Another change we noticed this year is that the CIR panel of experts is no longer called the “CIR Expert Panel”, but rather the “Expert Panel for Cosmetic Safety”. The CIR still exists as an institution, fully funded by industry. The CIR is made up of the staff that runs the Expert Panel meetings, collects the research and writes the draft safety assessments. The Expert Panel on the other hand is the panel of “independent” scientists and researchers paid by the CIR to meet four times a year to review the science and make the final determinations on safety of ingredients. The panel now even has their own website separate from the CIR website with bios and photos of the voting members and a new “conflict of interest” statement. It seems the rebranding is an attempt to clarify or make it appear that the Expert Panel is truly separate and independent from the rest of the CIR. (The fragrance industry did a similar rebranding of their expert panel a few years ago – to attempt to distinguish it from RIFM, the industry-run Research Institute for Fragrance Materials.) While we appreciate the more transparent approach, so far we haven’t noticed much of an actual difference in how they operate.
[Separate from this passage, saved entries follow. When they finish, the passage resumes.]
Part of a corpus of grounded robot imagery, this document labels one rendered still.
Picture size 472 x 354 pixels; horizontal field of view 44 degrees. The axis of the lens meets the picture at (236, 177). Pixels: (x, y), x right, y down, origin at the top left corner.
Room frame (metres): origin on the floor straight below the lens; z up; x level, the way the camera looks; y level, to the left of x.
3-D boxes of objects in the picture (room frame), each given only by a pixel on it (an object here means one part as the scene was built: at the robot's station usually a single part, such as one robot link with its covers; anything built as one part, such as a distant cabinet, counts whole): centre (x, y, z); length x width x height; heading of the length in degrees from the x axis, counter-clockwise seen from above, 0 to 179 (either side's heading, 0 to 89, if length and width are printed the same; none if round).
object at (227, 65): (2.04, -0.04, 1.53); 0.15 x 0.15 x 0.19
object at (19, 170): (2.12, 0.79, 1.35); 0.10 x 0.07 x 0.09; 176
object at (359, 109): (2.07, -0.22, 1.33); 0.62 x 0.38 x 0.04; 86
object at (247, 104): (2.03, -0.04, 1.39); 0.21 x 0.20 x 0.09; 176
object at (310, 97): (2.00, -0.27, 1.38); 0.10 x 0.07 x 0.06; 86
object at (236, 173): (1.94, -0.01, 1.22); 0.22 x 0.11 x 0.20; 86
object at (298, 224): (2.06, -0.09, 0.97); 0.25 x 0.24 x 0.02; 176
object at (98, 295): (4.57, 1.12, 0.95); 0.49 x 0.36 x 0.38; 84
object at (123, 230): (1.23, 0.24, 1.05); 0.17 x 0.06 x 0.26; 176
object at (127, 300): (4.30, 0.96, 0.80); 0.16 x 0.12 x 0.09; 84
5. Two new Expert Panel members in 2020

The Expert Panel has been a remarkably consistent group of individuals for decades. According to their bios, 6 of the 9 members have been members of the panel for over 20 years, some as long as 30 years, and the chair has been involved with the Expert Panel for a record-breaking 43 years. So it is refreshing to see two new CIR members join this year after the retirement of two long-time members.  Naturally, there is still significant momentum on the panel to do things “as they have always been done”.  But we are hopeful that the new members can provide fresh perspectives on the panel’s approach to assessing cosmetic safety.